Work task: Copy out the data line by line exactly, from its start to the line bearing "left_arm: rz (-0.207", inclusive.

Data section:
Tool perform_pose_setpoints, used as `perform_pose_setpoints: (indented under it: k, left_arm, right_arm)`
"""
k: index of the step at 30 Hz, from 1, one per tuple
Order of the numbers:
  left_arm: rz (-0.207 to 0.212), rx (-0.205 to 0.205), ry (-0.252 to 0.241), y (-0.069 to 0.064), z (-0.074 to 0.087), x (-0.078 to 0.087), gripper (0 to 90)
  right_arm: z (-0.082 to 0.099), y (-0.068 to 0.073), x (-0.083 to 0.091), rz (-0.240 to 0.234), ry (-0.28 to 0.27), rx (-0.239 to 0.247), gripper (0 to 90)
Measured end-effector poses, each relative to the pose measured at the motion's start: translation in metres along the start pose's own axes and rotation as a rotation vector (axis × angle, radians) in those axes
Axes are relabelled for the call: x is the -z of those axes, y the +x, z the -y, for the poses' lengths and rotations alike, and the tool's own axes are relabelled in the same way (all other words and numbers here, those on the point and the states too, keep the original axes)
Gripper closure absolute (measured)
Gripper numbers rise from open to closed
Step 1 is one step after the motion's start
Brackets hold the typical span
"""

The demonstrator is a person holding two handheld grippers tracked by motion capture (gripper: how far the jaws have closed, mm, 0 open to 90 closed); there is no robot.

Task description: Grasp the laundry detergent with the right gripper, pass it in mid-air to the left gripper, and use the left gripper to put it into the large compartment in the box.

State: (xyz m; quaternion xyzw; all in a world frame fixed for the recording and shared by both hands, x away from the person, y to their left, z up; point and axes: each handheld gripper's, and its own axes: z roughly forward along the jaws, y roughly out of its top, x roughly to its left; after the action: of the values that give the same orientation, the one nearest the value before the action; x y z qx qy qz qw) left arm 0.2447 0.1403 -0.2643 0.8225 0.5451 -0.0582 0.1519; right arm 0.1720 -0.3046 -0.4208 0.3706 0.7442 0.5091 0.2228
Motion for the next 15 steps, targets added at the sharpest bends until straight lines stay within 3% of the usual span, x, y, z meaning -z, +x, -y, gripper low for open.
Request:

Result for this task:
Tool perform_pose_setpoints, used as `perform_pose_setpoints: (indented under it: k, left_arm, right_arm)`
"""
k: index of the step at 30 Hz, from 1, one per tuple
Order of the numbers:
  left_arm: rz (-0.207 to 0.212), rx (-0.205 to 0.205), ry (-0.252 to 0.241), y (-0.069 to 0.064), z (-0.074 to 0.087), x (-0.078 to 0.087), gripper (0 to 90)

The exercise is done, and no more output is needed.